1. Know Your Customers
A successful product description starts with knowing your target market. Starting with the customer rather than the product itself may seem illogical. But before you can decide on the tone and fashion, you must understand the customer character.
When it comes to your website and marketing strategies, audience-appropriate content is just as crucial as other factors. Knowing who your clients are will help you better understand what they want.
You may modify how you show the product to those potential clients by keeping track of how visitors arrive at your website, what background and age group they may belong to, and what their interests and requirements are likely to be.
2. Sell the Benefits
Customers are searching for goods that meet their needs or solve their problems. If you keep this in mind, you’ll be able to tell right away which elements will appeal to them. But outlining every detail of the requirements can be intimidating. Focus on the features of your product that will serve your customers.
In essence, it is a development of the idea of how the product matches the market. Return to your marketing team and plan. What are the product’s primary selling points? How do these categorically fit what you believe to be the demands of your customer base?
For instance, if you are selling a little refrigerator, the fact that it fits under a desk and contains 12 cans of cola is probably more relevant to a consumer than its power, materials, and design.

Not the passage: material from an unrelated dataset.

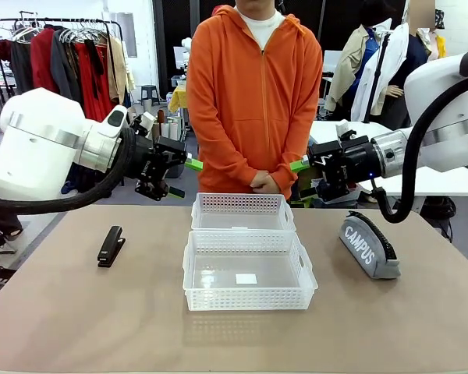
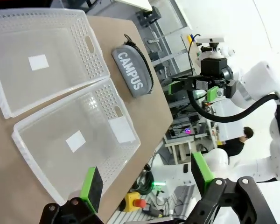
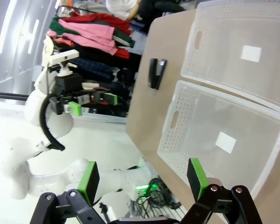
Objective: Distribute items into two baskets.
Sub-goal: Pick up the Pencil pouch that the person points to.
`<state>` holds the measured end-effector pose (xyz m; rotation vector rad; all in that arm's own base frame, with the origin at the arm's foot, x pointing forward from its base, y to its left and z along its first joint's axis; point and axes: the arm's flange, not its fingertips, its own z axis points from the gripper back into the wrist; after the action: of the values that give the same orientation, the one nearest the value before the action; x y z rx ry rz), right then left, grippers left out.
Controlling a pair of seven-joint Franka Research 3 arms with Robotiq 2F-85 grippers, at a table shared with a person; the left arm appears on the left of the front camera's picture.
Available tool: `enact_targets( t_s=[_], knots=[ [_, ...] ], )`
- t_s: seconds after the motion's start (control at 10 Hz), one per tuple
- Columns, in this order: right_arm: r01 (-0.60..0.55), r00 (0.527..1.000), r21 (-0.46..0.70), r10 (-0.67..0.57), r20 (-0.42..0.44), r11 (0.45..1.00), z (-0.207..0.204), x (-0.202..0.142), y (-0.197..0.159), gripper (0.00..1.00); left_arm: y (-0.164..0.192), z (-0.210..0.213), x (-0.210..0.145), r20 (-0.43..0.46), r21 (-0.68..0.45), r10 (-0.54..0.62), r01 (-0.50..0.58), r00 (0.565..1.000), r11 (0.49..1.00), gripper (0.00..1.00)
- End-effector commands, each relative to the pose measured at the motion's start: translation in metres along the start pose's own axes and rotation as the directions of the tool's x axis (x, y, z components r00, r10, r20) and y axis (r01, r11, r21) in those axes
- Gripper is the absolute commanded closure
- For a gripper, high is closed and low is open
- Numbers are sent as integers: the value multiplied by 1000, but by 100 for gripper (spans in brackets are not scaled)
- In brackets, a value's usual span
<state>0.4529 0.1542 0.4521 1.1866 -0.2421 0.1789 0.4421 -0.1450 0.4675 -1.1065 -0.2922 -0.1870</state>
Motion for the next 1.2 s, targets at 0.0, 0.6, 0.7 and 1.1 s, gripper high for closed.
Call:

Make a list of the main characteristics that clients are most likely to value. Use these words to describe your product.
3. Cut the Jargon
Although the manufacturer’s descriptions contain all the specifications for your goods, it is not a good idea to heavily rely on their wording and language. Similar to corporate text messaging, you want communication to be concise and clear; wordy explanations might obscure a product’s advantages and characteristics.

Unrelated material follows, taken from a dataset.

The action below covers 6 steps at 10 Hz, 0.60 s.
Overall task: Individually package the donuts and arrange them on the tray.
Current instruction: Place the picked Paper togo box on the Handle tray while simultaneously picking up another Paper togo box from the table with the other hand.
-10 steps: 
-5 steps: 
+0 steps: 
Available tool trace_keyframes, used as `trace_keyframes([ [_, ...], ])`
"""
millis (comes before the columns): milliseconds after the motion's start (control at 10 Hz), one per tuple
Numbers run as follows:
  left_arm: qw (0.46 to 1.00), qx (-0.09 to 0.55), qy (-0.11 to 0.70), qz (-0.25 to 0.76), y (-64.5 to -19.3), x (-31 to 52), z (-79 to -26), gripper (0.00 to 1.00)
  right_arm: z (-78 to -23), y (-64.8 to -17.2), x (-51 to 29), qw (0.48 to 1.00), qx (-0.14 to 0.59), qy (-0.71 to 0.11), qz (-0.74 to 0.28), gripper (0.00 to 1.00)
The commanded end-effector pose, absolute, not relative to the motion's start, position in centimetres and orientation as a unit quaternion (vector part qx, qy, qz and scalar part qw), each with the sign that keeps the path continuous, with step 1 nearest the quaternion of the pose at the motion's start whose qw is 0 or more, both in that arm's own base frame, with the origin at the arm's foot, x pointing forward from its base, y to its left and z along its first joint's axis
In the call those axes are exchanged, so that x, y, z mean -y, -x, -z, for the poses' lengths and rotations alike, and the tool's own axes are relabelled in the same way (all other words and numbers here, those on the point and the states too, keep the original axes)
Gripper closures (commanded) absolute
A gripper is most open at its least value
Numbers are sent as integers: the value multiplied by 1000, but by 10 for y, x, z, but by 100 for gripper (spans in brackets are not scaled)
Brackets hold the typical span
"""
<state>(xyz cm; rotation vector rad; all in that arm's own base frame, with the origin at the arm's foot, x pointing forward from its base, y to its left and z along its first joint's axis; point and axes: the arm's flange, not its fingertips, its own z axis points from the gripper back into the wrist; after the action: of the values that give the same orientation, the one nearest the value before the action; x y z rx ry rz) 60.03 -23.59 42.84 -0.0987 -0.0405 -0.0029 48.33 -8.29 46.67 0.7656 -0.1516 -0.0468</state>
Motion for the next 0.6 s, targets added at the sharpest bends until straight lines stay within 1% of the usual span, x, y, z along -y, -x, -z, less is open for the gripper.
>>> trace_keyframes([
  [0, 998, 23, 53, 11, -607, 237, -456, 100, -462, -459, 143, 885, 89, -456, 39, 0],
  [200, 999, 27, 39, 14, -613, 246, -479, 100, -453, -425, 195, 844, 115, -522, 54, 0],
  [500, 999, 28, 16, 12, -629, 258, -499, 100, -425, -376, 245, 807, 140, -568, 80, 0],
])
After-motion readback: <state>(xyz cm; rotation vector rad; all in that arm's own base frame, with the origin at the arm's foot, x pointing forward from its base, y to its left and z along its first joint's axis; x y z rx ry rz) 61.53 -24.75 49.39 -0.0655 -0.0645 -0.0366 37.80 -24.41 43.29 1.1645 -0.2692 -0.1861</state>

The fact that you could not be the only online retailer offering a given product gives you another reason to avoid giving too much manufacturer information. You want to distinguish your business. Unexpectedly, even if clients may view the same goods on several websites, concise, well-written product descriptions might influence their decision and persuade them to choose your business to fulfill their needs.
It’s a good idea to review the product descriptions used by your competitors for same or related products. Consider yourself a customer; which technical terms or expressions do you find confusing or jarring? Can you come up with a more effective way to list the main qualities and advantages of the product?
4. Powerful but Natural Language
A certain technique to arouse attention and make a product appealing is to elicit an emotional response. Make sure to use strong words; by this we do not mean excessive or exaggerated. Every product being described as the best, biggest, or most opulent can be grating and tends to make your audience doubt your claims. People are aware of hard sells when they see them.
Be concise while still using straightforward terminology. Perhaps there is a more accurate way to describe something’s value for money or user-friendliness. Avoid overusing words and try to find something more believable but still powerful.
Simply put, word choice counts just as much in product descriptions as it does in product names and domains; just take a look at Australian domain names.
5. All the Senses
Consider the senses that a customer would use to select a product in the real world. It is crucial to recreate these sensory experiences in your product description because buyers who buy from you online cannot physically hold your products.
Think on the product’s appearance, sound, taste, and texture. Select adverbs that evoke a sense of place and give your buyers the opportunity to “virtually” grasp the product in their hands.
Of course, you don’t want to go overboard with poetic descriptions because that would make customers look up the facts. However, a few carefully chosen adjectives might appeal to a customer’s senses and increase their likelihood of making a purchase.
6. Tell a Story
It’s all about conveying stories, even very brief ones, via creative product descriptions. By “story,” we don’t necessarily mean paragraphs of narrative; rather, it’s just a method to make the information more enticing. The story may be interspersed with the facts to give them life or it may stand alone as a small component. It could include details on the product’s history, the inventor, or the source of inspiration.
Stories may also take the form of pictures or descriptions that convey to potential buyers what it may be like to own a product and how it might appear in their workspace, home, or garden.
Stories are crucial for engaging your audience’s emotions and attention, much as your language choice.